East Coast Jewish delis aren’t the only places you can get this addictive salad. Across Eastern Europe and the former Soviet Union you’ll find salat vitiminniy (vitamin salad). Like health salads, the base is typically made of cabbage and carrot, and may also include cucumber, pepper, tomato, onion and other seasonal summer vegetables. Again, this style of salad gets its healthy-sounding name because of its contrast to the many richer salads that make up Soviet cuisine, which tend to be made with lots of mayonnaise or sour cream. Vitamin salad dressings are also acidic but tend to include less sugar than health salads. Instead, they may include raisins or apples for sweetness.
While the exact origin of health and vitamin salads is unknown, they have been popular among Ashkenazi Jews for decades. In the “Vilna Vegetarian Cookbook” by Fania Lewando — the first woman to publish a Yiddish vegetarian cookbook in Europe who tragically died in the Holocaust in an attempt to flee the Vilna ghetto — published in 1938, there are four separate vitamin salad recipes. Each features a different combination of seasonal raw vegetables, shredded or chopped, and dressed with oil and lemon juice.

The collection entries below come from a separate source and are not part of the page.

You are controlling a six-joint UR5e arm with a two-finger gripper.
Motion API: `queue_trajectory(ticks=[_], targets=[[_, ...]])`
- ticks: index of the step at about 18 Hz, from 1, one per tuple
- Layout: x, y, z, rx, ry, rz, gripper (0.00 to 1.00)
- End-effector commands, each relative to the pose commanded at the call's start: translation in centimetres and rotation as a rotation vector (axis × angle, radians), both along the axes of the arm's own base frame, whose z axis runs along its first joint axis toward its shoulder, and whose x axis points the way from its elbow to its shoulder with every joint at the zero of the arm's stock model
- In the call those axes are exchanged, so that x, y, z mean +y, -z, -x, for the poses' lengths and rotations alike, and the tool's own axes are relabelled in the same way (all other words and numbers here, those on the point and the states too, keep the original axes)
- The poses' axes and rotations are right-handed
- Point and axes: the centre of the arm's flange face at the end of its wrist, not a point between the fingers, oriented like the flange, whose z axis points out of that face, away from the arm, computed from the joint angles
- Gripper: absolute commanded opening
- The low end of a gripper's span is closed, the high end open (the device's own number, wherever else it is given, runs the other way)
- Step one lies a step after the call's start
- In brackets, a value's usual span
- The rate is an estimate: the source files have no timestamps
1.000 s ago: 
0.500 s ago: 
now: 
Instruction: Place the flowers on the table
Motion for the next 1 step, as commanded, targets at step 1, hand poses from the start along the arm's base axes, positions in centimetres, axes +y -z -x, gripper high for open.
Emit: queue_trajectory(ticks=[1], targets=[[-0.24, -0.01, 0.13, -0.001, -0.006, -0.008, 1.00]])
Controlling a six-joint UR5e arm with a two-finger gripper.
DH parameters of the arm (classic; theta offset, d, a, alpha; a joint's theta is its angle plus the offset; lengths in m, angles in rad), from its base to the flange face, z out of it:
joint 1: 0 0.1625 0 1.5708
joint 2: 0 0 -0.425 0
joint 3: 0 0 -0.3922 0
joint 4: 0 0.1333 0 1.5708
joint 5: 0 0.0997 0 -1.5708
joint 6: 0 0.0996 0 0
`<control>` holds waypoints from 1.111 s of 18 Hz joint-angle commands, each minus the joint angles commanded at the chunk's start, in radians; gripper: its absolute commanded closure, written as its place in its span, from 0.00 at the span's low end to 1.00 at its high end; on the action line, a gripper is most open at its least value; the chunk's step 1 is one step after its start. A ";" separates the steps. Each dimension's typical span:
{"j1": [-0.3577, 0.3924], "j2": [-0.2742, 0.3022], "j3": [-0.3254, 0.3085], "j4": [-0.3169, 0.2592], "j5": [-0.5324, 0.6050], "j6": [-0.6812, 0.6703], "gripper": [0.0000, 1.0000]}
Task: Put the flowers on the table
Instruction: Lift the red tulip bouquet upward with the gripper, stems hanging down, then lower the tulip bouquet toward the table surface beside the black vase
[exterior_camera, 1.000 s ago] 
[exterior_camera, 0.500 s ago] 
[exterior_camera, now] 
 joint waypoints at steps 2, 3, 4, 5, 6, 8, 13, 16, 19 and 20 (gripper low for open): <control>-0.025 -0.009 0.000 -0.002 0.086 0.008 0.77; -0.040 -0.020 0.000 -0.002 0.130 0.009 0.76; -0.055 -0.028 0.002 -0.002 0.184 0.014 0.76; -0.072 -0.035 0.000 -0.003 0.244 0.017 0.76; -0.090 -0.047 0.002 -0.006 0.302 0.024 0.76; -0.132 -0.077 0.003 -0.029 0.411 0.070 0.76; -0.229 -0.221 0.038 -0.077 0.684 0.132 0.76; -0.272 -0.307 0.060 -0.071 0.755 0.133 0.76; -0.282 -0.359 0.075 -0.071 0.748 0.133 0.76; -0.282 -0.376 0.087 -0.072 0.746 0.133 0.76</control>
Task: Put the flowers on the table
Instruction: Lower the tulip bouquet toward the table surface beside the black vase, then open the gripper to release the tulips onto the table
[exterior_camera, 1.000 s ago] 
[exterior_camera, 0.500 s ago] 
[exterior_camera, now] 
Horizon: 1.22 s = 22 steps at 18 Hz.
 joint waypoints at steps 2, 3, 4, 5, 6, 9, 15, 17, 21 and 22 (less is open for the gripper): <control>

Whatever you call this salad, and however you make it, the idea is the same: combine lots of hearty, raw vegetables in a salty, acidic, sweetened dressing. The salad will taste great right away and, like everything in the pickle family, it will taste even better as it continues to marinate in the fridge. This salad is refreshing, light, and particularly satisfying when it is served ice-cold on a hot summer day.